Task objective
Please output the whole listing below exactly as it is.

Start of Listed entries

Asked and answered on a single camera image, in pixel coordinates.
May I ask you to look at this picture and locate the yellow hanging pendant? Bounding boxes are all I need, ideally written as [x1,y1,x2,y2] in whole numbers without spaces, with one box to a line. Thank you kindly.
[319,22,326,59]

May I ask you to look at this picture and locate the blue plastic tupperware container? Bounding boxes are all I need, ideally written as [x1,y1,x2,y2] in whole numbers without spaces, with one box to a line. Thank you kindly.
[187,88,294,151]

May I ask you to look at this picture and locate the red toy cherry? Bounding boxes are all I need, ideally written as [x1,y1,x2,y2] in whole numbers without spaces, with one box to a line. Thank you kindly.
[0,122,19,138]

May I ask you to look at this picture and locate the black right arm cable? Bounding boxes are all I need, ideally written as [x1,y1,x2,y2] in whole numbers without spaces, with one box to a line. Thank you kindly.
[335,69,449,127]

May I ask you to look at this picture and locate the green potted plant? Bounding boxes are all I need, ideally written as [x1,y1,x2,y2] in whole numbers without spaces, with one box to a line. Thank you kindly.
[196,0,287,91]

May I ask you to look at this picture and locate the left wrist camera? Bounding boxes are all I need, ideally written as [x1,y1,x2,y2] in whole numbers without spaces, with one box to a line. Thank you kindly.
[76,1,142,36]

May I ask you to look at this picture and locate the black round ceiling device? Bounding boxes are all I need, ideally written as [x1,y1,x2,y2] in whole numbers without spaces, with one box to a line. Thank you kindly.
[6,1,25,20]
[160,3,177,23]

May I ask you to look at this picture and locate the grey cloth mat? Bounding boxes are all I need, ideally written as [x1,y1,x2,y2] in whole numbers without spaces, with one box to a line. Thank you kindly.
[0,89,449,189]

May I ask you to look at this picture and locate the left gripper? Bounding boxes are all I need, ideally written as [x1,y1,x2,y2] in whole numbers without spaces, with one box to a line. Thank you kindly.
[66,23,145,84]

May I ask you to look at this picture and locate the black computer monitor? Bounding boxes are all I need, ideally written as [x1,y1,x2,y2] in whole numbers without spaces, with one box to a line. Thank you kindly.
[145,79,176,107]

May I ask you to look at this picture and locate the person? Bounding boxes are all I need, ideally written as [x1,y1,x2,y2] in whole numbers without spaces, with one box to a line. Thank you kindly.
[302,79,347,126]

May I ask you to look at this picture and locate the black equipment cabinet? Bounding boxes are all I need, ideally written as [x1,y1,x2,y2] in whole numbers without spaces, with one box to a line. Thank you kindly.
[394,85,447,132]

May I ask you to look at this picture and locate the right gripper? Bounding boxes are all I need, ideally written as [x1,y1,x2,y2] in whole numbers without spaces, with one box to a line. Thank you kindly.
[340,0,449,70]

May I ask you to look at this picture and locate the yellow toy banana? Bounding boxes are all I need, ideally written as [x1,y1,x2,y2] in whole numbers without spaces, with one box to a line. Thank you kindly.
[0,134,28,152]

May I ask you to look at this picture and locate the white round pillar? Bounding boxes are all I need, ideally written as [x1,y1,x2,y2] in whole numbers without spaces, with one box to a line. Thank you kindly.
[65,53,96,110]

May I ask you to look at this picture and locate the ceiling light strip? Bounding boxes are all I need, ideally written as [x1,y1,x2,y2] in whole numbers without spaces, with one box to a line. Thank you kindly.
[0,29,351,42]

End of Listed entries

Task answer
Asked and answered on a single camera image, in pixel coordinates.
May I ask you to look at this picture and locate the yellow hanging pendant? Bounding boxes are all I need, ideally written as [x1,y1,x2,y2] in whole numbers without spaces, with one box to a line. Thank you kindly.
[319,22,326,59]

May I ask you to look at this picture and locate the blue plastic tupperware container? Bounding boxes are all I need, ideally written as [x1,y1,x2,y2] in whole numbers without spaces, with one box to a line. Thank you kindly.
[187,88,294,151]

May I ask you to look at this picture and locate the red toy cherry? Bounding boxes are all I need, ideally written as [x1,y1,x2,y2] in whole numbers without spaces, with one box to a line. Thank you kindly.
[0,122,19,138]

May I ask you to look at this picture and locate the black right arm cable? Bounding boxes are all I need, ideally written as [x1,y1,x2,y2] in whole numbers without spaces, with one box to a line. Thank you kindly.
[335,69,449,127]

May I ask you to look at this picture and locate the green potted plant? Bounding boxes are all I need, ideally written as [x1,y1,x2,y2] in whole numbers without spaces, with one box to a line. Thank you kindly.
[196,0,287,91]

May I ask you to look at this picture and locate the left wrist camera? Bounding boxes are all I need, ideally written as [x1,y1,x2,y2] in whole numbers without spaces, with one box to a line. Thank you kindly.
[76,1,142,36]

May I ask you to look at this picture and locate the black round ceiling device? Bounding boxes are all I need, ideally written as [x1,y1,x2,y2] in whole numbers without spaces, with one box to a line. Thank you kindly.
[6,1,25,20]
[160,3,177,23]

May I ask you to look at this picture and locate the grey cloth mat? Bounding boxes are all I need, ideally written as [x1,y1,x2,y2] in whole numbers without spaces, with one box to a line. Thank you kindly.
[0,89,449,189]

May I ask you to look at this picture and locate the left gripper? Bounding boxes are all I need, ideally written as [x1,y1,x2,y2] in whole numbers without spaces, with one box to a line. Thank you kindly.
[66,23,145,84]

May I ask you to look at this picture and locate the black computer monitor? Bounding boxes are all I need, ideally written as [x1,y1,x2,y2] in whole numbers without spaces, with one box to a line. Thank you kindly.
[145,79,176,107]

May I ask you to look at this picture and locate the person? Bounding boxes are all I need, ideally written as [x1,y1,x2,y2] in whole numbers without spaces, with one box to a line. Thank you kindly.
[302,79,347,126]

May I ask you to look at this picture and locate the black equipment cabinet? Bounding boxes are all I need, ideally written as [x1,y1,x2,y2] in whole numbers without spaces, with one box to a line. Thank you kindly.
[394,85,447,132]

May I ask you to look at this picture and locate the right gripper? Bounding boxes are all I need, ideally written as [x1,y1,x2,y2] in whole numbers without spaces, with one box to a line. Thank you kindly.
[340,0,449,70]

May I ask you to look at this picture and locate the yellow toy banana? Bounding boxes are all I need, ideally written as [x1,y1,x2,y2] in whole numbers without spaces, with one box to a line. Thank you kindly.
[0,134,28,152]

May I ask you to look at this picture and locate the white round pillar? Bounding boxes are all I need, ideally written as [x1,y1,x2,y2] in whole numbers without spaces, with one box to a line. Thank you kindly.
[65,53,96,110]

May I ask you to look at this picture and locate the ceiling light strip? Bounding boxes are all I need, ideally written as [x1,y1,x2,y2] in whole numbers without spaces, with one box to a line. Thank you kindly.
[0,29,351,42]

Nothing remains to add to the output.